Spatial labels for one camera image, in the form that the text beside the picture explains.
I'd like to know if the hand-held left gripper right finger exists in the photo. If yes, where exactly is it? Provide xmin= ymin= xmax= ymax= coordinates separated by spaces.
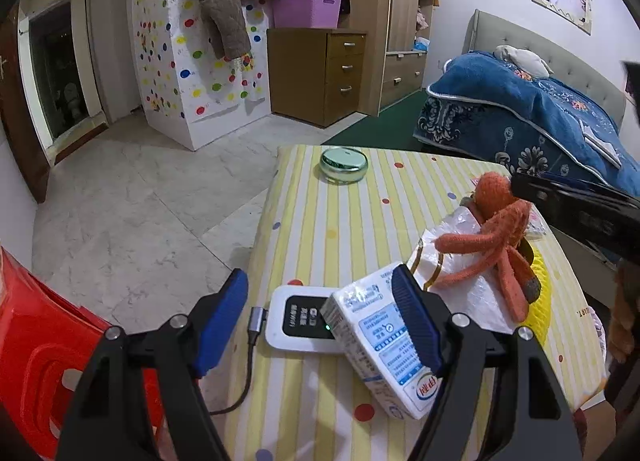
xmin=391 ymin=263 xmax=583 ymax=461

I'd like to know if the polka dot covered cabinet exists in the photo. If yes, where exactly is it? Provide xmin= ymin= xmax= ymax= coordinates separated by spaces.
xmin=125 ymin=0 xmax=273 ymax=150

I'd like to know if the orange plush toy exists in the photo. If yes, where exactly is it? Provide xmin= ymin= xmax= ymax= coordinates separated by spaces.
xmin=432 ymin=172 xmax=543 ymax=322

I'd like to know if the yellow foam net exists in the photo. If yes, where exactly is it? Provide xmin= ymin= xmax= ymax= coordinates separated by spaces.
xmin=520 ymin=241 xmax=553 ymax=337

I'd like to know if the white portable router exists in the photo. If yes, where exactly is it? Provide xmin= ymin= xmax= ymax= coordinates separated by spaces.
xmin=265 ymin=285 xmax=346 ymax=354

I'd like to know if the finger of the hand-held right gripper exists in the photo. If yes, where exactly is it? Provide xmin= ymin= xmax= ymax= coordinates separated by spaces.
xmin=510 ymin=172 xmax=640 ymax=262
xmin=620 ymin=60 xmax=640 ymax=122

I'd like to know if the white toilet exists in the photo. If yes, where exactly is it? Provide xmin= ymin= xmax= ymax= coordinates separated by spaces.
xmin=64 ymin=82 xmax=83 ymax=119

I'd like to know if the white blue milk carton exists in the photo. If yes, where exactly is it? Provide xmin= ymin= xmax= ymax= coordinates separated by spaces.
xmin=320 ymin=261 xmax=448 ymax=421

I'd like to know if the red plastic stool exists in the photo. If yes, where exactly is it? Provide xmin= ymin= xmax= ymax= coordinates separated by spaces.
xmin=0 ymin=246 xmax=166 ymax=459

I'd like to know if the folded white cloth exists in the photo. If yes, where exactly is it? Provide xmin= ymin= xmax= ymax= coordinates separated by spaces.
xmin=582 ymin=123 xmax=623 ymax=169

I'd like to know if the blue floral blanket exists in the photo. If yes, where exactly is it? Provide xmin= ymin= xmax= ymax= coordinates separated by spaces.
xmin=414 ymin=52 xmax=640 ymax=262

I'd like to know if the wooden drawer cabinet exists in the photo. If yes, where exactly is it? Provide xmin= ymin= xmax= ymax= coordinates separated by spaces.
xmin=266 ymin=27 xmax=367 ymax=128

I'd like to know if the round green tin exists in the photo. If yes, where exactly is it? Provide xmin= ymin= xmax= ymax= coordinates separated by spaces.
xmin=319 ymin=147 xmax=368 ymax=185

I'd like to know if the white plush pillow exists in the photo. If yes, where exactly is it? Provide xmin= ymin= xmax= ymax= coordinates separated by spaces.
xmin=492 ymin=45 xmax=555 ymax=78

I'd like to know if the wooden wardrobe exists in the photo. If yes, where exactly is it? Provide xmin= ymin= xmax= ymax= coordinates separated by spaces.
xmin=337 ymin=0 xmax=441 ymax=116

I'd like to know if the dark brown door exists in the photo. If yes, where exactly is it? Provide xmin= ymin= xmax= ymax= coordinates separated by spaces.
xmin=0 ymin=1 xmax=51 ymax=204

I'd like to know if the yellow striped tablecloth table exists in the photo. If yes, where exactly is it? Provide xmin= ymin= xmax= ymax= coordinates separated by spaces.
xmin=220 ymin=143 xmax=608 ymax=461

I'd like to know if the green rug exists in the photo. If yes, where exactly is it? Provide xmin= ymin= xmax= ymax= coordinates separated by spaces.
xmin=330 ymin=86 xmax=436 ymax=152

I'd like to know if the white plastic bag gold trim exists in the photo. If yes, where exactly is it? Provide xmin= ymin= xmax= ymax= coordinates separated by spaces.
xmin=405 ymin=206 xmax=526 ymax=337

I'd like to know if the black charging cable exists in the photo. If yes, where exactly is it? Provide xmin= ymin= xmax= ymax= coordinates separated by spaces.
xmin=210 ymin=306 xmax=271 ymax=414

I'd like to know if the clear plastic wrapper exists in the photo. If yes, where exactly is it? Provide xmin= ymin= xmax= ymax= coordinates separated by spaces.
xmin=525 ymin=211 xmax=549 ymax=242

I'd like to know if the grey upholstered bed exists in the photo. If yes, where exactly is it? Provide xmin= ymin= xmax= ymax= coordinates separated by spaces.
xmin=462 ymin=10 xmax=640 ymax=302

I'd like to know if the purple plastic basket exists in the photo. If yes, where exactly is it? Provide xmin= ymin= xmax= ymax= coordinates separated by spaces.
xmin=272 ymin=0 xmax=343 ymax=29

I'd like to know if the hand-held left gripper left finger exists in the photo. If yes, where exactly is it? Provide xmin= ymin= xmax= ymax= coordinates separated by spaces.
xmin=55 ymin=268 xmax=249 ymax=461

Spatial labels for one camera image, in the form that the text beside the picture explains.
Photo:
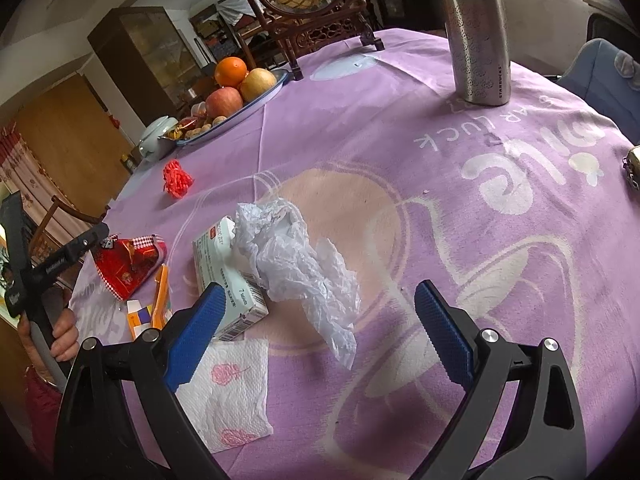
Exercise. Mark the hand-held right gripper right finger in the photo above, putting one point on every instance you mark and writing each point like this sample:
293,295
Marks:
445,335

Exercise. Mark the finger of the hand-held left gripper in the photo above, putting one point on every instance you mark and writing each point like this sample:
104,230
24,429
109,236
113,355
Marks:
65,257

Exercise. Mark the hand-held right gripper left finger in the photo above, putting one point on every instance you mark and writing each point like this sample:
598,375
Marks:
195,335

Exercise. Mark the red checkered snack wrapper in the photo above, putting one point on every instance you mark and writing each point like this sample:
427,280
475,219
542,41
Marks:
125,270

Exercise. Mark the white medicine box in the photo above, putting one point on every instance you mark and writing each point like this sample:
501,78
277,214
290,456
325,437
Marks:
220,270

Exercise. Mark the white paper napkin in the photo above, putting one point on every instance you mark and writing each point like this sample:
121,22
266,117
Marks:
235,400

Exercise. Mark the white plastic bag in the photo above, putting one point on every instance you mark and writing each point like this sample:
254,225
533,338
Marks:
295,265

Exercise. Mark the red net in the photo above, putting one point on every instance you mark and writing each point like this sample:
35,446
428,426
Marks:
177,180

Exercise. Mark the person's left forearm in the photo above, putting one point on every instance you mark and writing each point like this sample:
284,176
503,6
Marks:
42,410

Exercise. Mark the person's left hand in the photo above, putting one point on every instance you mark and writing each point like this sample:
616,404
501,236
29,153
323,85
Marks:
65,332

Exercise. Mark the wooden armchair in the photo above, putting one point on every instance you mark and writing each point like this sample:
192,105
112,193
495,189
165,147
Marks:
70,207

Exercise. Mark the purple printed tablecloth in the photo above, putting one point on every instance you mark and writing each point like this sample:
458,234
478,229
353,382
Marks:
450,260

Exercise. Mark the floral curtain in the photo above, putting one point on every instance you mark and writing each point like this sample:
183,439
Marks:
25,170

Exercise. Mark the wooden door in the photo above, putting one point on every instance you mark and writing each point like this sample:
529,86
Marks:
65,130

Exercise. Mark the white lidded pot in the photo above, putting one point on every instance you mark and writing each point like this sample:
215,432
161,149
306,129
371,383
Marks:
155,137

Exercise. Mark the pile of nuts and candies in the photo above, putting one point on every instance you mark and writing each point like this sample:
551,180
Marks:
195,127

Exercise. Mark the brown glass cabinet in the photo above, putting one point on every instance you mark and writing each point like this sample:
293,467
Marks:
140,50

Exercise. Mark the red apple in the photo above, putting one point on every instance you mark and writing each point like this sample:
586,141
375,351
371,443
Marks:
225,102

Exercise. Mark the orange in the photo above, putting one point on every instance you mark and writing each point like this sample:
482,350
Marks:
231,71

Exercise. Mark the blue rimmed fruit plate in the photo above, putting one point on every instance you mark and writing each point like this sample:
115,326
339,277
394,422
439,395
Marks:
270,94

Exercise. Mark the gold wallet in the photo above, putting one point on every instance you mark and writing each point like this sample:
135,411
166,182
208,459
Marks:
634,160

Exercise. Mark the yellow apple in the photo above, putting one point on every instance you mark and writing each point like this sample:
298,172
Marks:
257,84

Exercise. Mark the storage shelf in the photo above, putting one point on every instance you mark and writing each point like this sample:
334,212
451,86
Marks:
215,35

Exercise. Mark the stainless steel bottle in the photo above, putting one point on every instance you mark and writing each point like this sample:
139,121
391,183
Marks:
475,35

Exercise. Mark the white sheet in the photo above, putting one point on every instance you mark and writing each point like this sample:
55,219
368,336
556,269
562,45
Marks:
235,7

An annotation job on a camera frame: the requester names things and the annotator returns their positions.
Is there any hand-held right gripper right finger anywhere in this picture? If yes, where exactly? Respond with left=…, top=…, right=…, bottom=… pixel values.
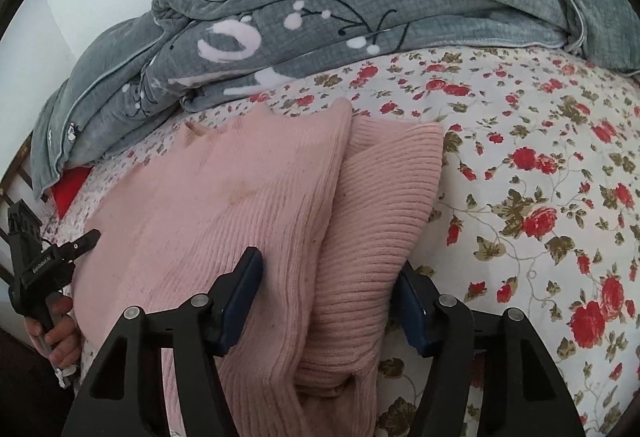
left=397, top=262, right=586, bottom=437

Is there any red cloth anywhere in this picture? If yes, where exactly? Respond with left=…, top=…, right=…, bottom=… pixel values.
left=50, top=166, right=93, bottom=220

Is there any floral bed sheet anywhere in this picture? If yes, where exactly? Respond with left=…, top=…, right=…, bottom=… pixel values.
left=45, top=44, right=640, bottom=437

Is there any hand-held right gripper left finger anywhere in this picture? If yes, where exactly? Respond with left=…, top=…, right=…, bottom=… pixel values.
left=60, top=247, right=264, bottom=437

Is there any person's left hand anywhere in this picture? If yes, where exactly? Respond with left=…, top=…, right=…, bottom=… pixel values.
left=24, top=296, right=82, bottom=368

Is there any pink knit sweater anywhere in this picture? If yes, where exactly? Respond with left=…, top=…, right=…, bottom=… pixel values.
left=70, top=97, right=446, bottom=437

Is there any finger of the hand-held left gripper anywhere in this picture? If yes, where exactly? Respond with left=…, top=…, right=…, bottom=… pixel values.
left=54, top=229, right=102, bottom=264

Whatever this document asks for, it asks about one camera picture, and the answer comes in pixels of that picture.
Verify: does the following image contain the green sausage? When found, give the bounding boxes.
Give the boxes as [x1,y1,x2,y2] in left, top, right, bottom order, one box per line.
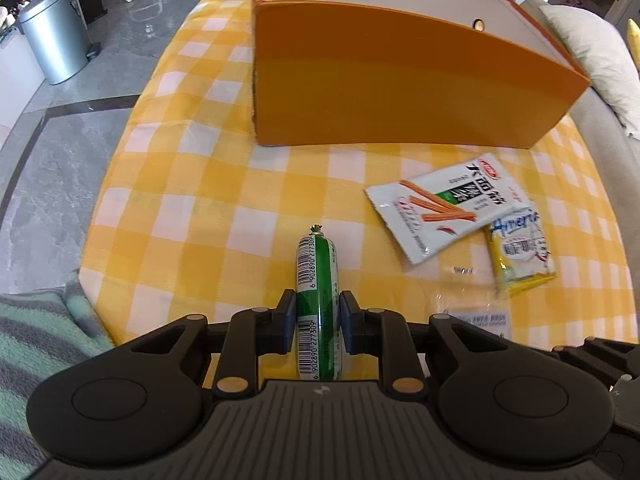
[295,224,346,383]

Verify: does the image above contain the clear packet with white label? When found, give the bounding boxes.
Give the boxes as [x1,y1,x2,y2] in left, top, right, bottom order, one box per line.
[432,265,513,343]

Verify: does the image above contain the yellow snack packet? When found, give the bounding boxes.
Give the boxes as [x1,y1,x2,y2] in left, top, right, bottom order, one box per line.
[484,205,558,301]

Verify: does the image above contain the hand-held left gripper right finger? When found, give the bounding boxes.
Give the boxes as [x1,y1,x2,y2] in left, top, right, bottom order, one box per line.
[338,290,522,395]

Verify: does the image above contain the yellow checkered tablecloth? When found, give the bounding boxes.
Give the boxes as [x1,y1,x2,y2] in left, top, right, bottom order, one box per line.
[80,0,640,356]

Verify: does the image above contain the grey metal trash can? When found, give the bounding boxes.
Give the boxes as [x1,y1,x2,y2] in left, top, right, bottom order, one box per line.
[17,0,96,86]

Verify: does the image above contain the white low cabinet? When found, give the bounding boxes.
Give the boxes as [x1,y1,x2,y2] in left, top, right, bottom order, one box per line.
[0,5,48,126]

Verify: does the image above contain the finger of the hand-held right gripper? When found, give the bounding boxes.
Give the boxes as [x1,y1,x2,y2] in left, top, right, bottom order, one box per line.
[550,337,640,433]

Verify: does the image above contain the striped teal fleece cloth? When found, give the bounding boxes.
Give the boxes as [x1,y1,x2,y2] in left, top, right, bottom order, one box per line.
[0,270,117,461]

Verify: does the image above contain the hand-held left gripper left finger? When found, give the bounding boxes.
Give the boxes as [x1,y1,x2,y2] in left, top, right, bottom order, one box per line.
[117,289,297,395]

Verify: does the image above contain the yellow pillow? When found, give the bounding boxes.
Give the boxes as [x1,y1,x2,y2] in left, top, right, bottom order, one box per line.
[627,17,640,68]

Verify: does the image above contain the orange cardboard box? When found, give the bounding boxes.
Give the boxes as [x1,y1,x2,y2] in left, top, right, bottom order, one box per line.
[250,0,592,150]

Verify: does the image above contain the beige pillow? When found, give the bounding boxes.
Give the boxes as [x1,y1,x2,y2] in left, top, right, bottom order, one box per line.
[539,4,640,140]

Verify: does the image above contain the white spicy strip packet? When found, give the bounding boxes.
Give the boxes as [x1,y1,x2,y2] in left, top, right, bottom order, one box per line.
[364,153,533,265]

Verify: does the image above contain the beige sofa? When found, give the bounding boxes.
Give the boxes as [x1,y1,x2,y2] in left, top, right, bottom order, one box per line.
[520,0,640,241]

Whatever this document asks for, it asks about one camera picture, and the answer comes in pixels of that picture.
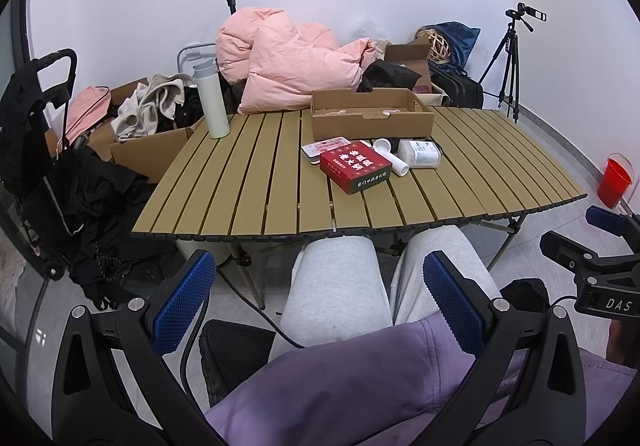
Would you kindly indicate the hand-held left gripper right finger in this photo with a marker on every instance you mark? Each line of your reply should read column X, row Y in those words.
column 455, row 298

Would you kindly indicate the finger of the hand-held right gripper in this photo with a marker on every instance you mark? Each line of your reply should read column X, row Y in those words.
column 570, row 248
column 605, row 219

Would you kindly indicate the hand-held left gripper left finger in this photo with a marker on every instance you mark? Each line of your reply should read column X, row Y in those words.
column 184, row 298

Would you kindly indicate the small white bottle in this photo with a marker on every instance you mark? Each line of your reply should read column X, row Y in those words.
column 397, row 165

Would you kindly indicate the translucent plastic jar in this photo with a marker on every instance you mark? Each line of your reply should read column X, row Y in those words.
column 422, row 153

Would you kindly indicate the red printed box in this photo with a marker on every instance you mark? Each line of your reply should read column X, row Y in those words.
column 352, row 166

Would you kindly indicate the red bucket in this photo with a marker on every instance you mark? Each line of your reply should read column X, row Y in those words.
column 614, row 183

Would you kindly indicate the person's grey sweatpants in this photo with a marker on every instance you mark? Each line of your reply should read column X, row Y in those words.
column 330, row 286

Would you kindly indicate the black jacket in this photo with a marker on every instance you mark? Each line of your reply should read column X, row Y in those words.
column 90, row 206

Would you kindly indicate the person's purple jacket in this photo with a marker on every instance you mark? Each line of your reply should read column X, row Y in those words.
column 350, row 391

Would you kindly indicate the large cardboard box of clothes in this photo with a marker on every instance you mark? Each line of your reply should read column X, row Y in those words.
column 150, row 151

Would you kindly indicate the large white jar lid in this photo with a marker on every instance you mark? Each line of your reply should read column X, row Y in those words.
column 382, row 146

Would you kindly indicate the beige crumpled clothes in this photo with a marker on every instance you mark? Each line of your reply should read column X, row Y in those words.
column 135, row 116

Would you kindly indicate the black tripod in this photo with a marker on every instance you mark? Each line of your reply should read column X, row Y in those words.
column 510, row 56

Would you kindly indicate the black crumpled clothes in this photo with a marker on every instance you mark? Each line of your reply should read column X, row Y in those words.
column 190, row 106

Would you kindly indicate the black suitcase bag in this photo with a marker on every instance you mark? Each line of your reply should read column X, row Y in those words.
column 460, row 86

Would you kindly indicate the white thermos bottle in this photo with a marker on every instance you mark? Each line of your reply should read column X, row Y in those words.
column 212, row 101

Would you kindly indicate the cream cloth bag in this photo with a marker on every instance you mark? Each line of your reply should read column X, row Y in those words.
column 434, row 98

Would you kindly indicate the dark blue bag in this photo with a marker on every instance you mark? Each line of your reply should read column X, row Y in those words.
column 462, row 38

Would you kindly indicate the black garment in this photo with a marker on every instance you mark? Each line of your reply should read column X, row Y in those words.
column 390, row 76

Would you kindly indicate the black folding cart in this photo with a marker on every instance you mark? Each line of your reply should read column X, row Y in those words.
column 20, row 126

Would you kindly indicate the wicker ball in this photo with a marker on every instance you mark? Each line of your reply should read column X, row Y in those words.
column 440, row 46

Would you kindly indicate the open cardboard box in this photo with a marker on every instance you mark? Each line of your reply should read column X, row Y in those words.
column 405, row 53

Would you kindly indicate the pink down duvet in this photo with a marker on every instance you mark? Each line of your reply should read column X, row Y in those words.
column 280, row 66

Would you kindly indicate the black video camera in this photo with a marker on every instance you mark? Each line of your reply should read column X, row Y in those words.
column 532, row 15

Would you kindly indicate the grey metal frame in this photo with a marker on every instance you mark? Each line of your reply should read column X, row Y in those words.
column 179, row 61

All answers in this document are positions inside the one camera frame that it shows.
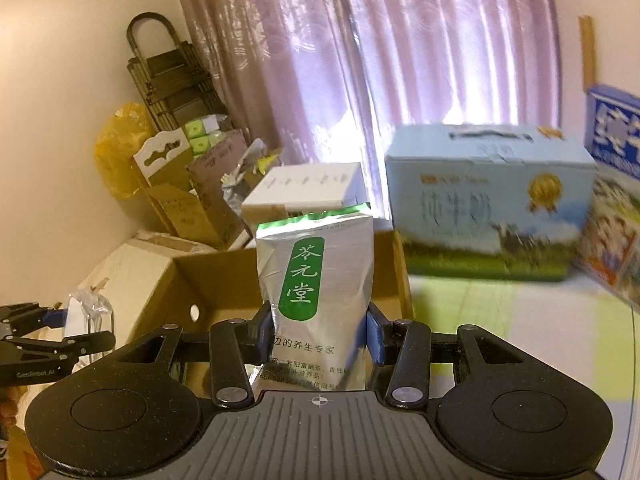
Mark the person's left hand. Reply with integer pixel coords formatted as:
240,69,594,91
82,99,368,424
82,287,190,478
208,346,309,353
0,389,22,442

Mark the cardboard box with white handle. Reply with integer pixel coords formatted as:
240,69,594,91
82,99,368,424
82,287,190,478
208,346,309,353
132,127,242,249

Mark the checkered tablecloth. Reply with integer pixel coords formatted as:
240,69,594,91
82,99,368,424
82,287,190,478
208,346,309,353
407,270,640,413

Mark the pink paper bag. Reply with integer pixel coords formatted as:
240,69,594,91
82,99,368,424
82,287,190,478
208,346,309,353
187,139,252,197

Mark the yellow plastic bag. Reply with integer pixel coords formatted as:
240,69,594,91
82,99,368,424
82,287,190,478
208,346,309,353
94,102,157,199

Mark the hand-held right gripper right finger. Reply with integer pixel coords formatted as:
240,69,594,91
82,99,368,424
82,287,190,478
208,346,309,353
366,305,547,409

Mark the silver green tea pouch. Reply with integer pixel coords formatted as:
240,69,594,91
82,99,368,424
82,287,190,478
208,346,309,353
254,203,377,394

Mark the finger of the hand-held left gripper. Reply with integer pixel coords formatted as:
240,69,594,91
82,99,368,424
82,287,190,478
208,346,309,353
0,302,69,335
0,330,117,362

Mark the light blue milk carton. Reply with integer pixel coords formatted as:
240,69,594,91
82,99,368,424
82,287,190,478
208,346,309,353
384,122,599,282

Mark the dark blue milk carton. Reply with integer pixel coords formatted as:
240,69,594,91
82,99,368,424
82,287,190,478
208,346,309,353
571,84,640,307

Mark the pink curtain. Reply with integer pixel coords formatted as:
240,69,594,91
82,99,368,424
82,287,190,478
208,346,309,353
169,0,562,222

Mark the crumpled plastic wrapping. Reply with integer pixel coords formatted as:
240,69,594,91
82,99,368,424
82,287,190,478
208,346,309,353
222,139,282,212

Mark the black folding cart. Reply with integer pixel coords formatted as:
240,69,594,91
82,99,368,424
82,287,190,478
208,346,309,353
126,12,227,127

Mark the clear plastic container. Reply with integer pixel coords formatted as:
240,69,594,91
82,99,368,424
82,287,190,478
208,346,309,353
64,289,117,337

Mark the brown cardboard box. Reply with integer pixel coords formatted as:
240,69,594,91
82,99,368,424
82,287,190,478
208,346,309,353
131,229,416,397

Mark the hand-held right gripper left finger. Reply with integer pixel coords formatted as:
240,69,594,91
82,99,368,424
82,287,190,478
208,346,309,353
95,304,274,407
****
**WORK REQUIRED**
Throughout the data above, count the lines in which the word "snack" occurs; supply the number alone.

**RESPONSE AREA**
2